CERLAC Director - Alan Durston publishes a new book: Indigenous Languages, Politics and Authority in Latin America. Historical and Ethnographic Perspectives.

This volume makes a vital and original contribution to a topic that lies at the intersection of the fields of history, anthropology, and linguistics. The book is the first to consider indigenous languages as vehicles of political orders in Latin America from the sixteenth century to the present, across regional and national contexts, including Peru, Mexico, Guatemala, and Paraguay. The chapters focus on languages that have been prominent in multiethnic colonial and national societies and are well represented in the written record: Guarani, Quechua, some of the Mayan languages, Nahuatl, and other Mesoamerican languages. The contributors put into dialogue the questions and methodologies that have animated anthropological and historical approaches to the topic, including ethnohistory, philology, language politics and ideologies, sociolinguistics, pragmatics, and metapragmatics. Some of the historical chapters deal with how political concepts and discourses were expressed in indigenous languages, while others focus on multilingualism and language hierarchies, where some indigenous languages, or language varieties, acquired a special status as mediums of written communication and as elite languages. The ethnographic chapters show how the deployment of distinct linguistic varieties in social interaction lays bare the workings of social differentiation and social hierarchy.

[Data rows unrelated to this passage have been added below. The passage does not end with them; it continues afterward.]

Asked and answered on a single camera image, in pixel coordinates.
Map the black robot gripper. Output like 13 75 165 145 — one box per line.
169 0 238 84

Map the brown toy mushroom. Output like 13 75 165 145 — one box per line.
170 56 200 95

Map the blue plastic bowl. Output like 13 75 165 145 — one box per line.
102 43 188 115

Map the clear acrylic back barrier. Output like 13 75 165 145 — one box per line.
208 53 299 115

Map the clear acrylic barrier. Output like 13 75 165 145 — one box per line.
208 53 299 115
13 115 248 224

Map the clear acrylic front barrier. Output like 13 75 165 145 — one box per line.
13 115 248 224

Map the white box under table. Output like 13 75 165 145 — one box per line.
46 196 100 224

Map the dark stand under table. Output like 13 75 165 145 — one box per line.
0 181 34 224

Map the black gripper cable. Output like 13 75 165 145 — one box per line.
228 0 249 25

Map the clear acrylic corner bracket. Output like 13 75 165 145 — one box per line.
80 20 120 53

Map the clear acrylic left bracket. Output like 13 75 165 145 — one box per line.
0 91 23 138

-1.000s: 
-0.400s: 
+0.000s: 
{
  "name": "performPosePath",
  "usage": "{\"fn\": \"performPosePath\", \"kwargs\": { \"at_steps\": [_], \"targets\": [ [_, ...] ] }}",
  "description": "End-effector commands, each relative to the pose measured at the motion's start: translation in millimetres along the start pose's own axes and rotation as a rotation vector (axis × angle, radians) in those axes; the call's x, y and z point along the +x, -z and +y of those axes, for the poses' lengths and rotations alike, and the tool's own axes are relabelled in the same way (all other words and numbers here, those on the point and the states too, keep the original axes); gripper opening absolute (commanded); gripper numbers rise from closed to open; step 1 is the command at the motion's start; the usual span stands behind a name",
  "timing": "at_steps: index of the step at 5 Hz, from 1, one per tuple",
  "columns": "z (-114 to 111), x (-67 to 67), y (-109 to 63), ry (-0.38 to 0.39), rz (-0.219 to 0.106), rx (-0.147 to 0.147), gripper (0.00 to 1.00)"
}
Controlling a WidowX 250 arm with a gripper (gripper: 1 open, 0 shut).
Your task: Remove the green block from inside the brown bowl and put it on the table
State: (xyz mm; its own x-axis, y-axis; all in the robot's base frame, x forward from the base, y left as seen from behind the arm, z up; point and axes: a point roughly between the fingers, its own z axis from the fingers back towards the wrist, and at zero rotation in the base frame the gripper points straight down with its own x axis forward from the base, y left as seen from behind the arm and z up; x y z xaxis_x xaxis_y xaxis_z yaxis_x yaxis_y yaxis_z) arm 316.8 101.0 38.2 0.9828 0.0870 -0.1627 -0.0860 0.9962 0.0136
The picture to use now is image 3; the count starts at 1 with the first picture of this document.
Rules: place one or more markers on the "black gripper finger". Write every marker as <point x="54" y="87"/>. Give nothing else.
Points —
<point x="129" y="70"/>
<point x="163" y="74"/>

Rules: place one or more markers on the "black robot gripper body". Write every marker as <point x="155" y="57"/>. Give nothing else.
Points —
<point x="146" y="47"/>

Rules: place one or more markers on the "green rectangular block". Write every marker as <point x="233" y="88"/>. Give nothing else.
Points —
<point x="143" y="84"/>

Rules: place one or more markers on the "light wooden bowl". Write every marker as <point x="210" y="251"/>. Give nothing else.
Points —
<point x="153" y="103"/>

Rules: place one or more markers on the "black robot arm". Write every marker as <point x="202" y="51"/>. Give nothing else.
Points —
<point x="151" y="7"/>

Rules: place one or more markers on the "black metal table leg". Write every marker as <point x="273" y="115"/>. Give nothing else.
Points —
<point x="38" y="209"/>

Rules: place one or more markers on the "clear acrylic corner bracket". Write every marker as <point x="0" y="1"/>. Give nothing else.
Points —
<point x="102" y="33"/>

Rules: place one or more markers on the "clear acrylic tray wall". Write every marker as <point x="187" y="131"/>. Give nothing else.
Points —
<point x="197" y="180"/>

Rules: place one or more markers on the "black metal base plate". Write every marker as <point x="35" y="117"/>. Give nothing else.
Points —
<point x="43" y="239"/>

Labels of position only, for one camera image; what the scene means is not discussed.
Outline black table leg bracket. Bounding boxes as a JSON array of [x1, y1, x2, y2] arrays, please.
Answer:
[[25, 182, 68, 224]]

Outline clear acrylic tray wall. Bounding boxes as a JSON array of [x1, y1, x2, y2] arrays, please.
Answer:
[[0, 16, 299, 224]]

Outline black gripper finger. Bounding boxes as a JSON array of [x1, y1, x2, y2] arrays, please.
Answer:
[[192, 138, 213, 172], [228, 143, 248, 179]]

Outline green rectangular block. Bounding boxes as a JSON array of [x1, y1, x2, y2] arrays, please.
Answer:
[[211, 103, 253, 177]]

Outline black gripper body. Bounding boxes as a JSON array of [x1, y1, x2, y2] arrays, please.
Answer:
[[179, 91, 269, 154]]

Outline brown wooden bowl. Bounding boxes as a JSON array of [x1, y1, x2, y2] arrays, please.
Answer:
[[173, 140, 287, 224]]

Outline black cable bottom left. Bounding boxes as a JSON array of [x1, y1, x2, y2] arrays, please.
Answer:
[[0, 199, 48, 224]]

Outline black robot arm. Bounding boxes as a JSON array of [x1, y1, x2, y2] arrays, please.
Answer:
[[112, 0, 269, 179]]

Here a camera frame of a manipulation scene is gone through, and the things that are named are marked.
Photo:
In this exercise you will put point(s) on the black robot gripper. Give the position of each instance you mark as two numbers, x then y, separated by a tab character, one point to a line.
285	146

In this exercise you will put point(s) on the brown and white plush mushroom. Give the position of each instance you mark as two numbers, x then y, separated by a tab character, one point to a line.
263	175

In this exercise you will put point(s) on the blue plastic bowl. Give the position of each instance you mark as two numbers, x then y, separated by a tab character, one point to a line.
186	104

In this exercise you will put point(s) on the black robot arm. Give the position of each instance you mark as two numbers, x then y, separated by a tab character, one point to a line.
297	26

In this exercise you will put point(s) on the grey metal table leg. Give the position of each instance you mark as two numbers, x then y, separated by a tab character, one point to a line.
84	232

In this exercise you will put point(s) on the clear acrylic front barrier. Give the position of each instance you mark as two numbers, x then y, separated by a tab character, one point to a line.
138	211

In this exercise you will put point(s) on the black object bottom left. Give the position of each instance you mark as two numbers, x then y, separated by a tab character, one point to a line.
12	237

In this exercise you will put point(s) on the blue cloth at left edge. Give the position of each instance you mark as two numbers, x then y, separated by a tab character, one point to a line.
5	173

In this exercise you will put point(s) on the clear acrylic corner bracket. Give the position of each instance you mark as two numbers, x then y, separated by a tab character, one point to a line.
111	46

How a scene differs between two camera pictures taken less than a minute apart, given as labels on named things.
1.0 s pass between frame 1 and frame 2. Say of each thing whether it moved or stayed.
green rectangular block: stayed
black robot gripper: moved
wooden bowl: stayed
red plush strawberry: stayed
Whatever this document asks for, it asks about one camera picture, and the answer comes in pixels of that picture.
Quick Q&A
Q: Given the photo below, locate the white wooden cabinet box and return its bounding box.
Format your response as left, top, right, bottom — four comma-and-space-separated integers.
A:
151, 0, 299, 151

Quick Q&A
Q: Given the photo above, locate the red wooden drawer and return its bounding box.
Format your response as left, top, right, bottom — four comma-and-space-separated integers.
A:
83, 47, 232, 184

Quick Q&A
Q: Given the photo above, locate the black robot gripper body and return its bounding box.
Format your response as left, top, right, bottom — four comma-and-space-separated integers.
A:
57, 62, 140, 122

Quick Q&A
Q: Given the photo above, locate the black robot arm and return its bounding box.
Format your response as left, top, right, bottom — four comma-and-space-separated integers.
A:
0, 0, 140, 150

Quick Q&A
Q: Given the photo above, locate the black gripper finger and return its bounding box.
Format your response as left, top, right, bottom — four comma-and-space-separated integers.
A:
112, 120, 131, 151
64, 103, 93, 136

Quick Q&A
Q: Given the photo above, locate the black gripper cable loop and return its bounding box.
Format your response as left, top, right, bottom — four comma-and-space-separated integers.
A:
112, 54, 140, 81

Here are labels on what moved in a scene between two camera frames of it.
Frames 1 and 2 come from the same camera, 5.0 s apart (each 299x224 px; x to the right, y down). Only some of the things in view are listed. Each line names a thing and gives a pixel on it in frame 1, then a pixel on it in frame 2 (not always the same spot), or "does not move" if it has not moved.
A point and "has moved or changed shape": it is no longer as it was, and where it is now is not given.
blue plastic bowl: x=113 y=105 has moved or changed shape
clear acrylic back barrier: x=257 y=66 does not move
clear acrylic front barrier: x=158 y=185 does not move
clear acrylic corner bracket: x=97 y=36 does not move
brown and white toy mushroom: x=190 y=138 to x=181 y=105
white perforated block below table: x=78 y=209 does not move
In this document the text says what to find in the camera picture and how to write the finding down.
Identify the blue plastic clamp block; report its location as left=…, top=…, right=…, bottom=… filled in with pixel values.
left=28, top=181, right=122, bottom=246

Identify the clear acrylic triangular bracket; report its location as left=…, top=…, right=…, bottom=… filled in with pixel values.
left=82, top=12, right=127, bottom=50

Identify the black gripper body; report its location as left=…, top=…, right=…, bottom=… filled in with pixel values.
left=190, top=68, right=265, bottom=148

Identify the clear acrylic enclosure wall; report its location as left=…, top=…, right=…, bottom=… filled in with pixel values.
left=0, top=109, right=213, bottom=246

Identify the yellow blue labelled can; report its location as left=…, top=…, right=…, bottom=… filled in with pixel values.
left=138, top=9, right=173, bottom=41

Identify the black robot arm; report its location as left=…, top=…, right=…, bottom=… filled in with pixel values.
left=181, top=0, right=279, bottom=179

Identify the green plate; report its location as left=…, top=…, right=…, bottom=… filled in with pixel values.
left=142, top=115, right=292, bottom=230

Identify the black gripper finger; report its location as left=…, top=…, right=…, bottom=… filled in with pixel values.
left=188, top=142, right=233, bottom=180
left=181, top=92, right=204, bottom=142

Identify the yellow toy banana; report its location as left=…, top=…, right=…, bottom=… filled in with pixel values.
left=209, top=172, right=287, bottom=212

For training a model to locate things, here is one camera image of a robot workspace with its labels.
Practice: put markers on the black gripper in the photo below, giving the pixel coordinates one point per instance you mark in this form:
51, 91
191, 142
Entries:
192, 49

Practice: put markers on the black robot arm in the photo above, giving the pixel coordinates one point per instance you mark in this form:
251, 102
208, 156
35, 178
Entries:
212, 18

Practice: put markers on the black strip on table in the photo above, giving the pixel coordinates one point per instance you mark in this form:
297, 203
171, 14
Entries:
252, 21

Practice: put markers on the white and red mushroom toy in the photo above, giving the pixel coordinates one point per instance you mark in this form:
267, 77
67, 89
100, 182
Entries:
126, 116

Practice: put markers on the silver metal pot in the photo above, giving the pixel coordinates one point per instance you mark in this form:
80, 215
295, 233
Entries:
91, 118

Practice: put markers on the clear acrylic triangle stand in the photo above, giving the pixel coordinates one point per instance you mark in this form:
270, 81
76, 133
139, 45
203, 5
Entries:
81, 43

Contributors: Alan Durston, Bruce Mannheim, Sabine MacCormack, Bas van Doesburg, Camilla Townsend, Capucine Boidin, Angélica Otazú Melgarejo, Judith M. Maxwell, Margarita Huayhua.

Author Bio
Alan Durston is associate professor of history at York University. He is the author of Pastoral Quechua: The History of Christian Translation in Colonial Peru, 1550–1650 (University of Notre Dame Press, 2007).

Bruce Mannheim is professor of anthropology at the University of Michigan. He is the author and co-author of a number of books, including The Language of the Inka since the European Invasion.